И вот в последний момент, перед самым расставанием, когда его напряжение уже спало, Софья Антоновна сослалась на предмет его беспокойства. С чего она заговорила об этом, он мог только догадываться — он был тогда слишком рассеян, чтобы заметить, но, по-видимому, все началось с ее жалоб на иррациональность и абсурдность человеческого поведения. Зимянич, к примеру, кичился своей нерелигиозностью и все же в последние недели жизни его мучила фантазия, что его якобы избил дьявол.
— Дьявол? — переспросил Разумов, как бы не расслышав.
— Сам дьявол. Во плоти. Понимаю ваше удивление, Кирилл Сидорович. В ту самую ночь, когда бедного Халдина схватили, в самом ее начале, появился какой-то неизвестный и устроил Зимяничу страшнейшую взбучку, пока он мертвецки пьяный валялся в конюшне. Все тело несчастного оказалось покрыто синяками. Он демонстрировал их другим обитателям дома.
— Но вы, Софья Антоновна, вы-то ведь не верите в настоящего дьявола?
— А вы? — коротко спросила она в ответ. — Я не верю в дьявола, но есть много людей, которые хуже дьяволов, — они превращают этот мир в ад, — пробормотала она себе под нос.
Разумов наблюдал за нею — энергичная, седая, с глубокой складкой между тонких бровей, черные глаза задумчиво смотрят в сторону. Она явно не придает большого значения рассказанной истории — если только это, конечно, не образец идеального притворства. — Какой-то смуглый молодой человек, — заговорила она снова, — которого никогда не видели там прежде, никогда не видели потом. Чему вы улыбаетесь, Разумов?
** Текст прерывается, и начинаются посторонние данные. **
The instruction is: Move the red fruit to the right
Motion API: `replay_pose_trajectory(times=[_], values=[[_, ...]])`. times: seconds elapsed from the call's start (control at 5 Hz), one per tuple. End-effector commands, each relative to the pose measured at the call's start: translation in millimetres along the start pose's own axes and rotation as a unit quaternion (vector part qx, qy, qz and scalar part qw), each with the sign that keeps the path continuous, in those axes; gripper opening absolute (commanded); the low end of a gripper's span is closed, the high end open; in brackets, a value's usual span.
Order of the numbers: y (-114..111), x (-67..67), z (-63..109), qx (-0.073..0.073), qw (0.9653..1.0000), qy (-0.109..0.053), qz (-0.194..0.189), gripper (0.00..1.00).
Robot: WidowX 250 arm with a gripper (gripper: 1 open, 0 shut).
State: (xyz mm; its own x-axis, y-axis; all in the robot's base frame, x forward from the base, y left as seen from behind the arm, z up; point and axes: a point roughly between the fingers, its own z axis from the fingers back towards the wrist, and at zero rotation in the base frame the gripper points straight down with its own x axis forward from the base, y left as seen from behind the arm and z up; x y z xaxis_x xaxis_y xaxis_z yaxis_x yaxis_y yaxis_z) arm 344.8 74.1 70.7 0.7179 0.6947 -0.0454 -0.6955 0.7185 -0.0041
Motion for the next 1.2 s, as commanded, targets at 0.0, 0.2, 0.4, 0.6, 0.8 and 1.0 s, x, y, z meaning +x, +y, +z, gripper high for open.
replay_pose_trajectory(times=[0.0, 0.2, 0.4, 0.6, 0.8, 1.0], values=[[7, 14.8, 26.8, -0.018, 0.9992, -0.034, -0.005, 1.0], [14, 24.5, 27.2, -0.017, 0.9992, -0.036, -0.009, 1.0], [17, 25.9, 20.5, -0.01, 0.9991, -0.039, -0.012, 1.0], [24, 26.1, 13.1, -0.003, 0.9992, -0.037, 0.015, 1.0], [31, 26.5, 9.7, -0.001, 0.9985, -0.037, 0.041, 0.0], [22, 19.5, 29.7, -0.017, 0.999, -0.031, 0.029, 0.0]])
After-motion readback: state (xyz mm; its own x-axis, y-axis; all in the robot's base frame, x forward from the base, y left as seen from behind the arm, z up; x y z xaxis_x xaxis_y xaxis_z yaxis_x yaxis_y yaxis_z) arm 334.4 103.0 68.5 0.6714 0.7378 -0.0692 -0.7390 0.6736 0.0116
— Тому, что дьявол, несмотря на все прошедшие века, по-прежнему молод, — сдержанно ответил он. — Но кто же оказался в состоянии описать его, коль скоро жертва побоев, как вы говорите, была в тот момент мертвецки пьяна?
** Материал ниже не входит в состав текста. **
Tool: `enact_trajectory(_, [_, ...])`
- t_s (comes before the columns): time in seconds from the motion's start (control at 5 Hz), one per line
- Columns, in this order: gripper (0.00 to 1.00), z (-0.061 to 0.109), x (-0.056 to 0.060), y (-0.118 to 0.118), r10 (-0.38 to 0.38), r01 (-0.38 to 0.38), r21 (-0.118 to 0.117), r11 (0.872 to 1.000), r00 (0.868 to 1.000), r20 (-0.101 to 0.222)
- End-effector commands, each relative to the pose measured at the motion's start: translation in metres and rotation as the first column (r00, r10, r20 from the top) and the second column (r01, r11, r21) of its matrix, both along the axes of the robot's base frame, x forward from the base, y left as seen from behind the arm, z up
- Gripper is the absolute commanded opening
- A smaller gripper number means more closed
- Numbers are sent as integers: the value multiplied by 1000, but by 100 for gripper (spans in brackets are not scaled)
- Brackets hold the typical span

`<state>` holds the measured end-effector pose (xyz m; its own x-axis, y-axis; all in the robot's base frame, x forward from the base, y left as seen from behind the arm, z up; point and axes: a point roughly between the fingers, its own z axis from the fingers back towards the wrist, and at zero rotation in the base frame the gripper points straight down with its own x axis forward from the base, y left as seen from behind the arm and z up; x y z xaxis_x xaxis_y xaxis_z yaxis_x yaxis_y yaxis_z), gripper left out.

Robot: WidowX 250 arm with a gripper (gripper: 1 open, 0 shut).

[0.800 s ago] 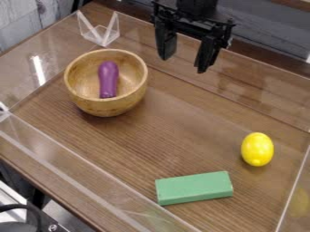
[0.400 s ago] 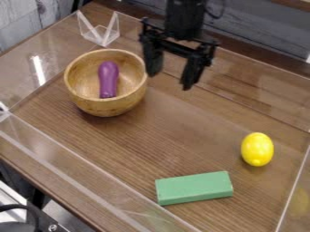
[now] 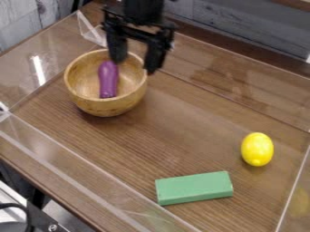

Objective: Remove the purple eggplant from inside the brown bowl and put it on the table

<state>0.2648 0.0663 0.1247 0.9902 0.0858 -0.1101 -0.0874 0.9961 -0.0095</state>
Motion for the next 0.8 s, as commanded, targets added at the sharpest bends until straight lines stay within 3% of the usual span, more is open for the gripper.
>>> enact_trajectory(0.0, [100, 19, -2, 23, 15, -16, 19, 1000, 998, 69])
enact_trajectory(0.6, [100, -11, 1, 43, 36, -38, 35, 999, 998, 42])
— Кто описал? Трактирщик. Властный, смуглый молодой человек в студенческом плаще ворвался в трактир, потребовал Зимянича, яростно избил его и, не говоря ни слова, умчался прочь, оставив трактирщика оцепеневшим от изумления.
— И он тоже считает, что это был дьявол?
— Этого я не знаю. В письме написано, что он весьма скуп на слова. Как правило, те, кто продают водку, — большие мошенники. Думаю, он знает обо всем этом больше, чем кто-либо другой.
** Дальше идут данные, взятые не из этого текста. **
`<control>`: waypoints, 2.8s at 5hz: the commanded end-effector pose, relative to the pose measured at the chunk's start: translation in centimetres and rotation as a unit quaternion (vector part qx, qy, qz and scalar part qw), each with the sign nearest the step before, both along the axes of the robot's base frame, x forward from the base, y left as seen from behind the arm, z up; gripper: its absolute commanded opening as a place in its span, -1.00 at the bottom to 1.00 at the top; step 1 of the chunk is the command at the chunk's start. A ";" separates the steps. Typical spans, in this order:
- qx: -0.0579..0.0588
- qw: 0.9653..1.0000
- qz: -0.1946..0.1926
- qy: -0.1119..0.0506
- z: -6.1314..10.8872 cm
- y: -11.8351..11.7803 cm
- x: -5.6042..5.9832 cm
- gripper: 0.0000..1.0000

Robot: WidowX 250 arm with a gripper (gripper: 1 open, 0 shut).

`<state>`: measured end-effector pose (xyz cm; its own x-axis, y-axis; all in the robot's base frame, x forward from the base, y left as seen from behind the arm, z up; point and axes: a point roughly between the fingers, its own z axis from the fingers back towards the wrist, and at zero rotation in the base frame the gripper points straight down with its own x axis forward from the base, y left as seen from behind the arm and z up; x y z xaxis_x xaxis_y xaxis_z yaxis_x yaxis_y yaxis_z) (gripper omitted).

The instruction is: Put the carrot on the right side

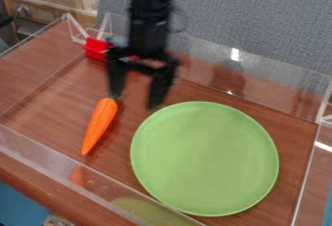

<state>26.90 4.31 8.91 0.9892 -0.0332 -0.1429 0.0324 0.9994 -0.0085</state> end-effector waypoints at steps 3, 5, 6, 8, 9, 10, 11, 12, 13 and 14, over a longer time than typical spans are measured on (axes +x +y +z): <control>-0.002 0.994 0.085 -0.071 -1.9 6.7 -3.2 1.00; -0.006 0.991 0.101 -0.086 -2.5 5.3 -1.8 1.00; -0.011 0.992 0.089 -0.093 -2.6 4.7 -0.9 1.00; 0.000 0.987 0.130 -0.093 -3.4 5.1 0.2 1.00; 0.004 0.982 0.164 -0.089 -3.8 5.6 -0.1 1.00; 0.008 0.978 0.191 -0.086 -4.1 5.9 -0.3 1.00; 0.010 0.979 0.184 -0.088 -4.3 5.2 -1.1 1.00; 0.010 0.980 0.177 -0.094 -3.8 4.1 -1.6 1.00; 0.014 0.978 0.184 -0.101 -3.4 4.1 -1.4 1.00; 0.017 0.975 0.192 -0.106 -3.1 4.4 -1.1 1.00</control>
<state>24.79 8.41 3.92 0.9352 0.3542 -0.0033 -0.3542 0.9351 -0.0094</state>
— Ну хорошо, Софья Антоновна, а какова ваша гипотеза? — спросил Разумов тоном чрезвычайной заинтересованности. — Ваша и вашего осведомителя, побывавшего на месте событий?
— Я согласна с ним. Какая-нибудь переодетая полицейская ищейка. Кто еще мог бы так безжалостно избить беспомощного человека? Что касается остального, то, если тем днем они проверяли все следы, старые и новые, вполне вероятно, они могли решить на всякий случай взять и Зимянича — чтобы выудить из него дополнительные сведения, или для опознания, или еще зачем-нибудь. Какого-нибудь мерзавца-сыщика отправили за ним, тот нашел его пьяным, разозлился и сломал ему о ребра вилы. Потом, когда им в сети попалась крупная дичь, они, конечно, уже не думали о каком-то мужике.
Таковы были последние слова революционерки в этом разговоре — столь близко подошедшие к правде, столь далеко отстоящие от нее в правдоподобии соображений и выводов; они показывают, сколь непобедима в человеке склонность к заблуждению, позволяют заглянуть в глубочайшие бездны самообмана. Разумов, пожав Софье Антоновне руку, вышел из ворот, пересек дорогу и, дойдя до небольшой пристани, к которой причаливали пароходики, оперся на перила.
Он чувствовал легкость на душе; такую легкость, какую не испытывал уже много дней после той ночи… той самой ночи. Любопытно, но беседа с революционеркой позволила ему увидеть опасность именно тогда, когда опасность уже испарилась. «Я должен был бы предвидеть сомнения, которые возникнут у этих людей», — думал он. Потом его внимание привлек камень необычной формы, который он мог отчетливо видеть на дне; и он задумался о том, насколько глубоко здесь. Но очень скоро, вздрогнув, он пришел в себя и, удивляясь этому несвоевременному приступу рассеянности, вернулся к цепочке своих мыслей. «Я должен был с самого начала лгать по всяким второстепенным поводам», — сказал он себе и тут же почувствовал такое смертельное отвращение при этой мысли, что довольно долго не в силах был перейти к следующей. «К счастью, все обошлось», — подумал он наконец и немного спустя негромко сказал себе вполголоса: «Спасибо дьяволу», — и коротко рассмеялся.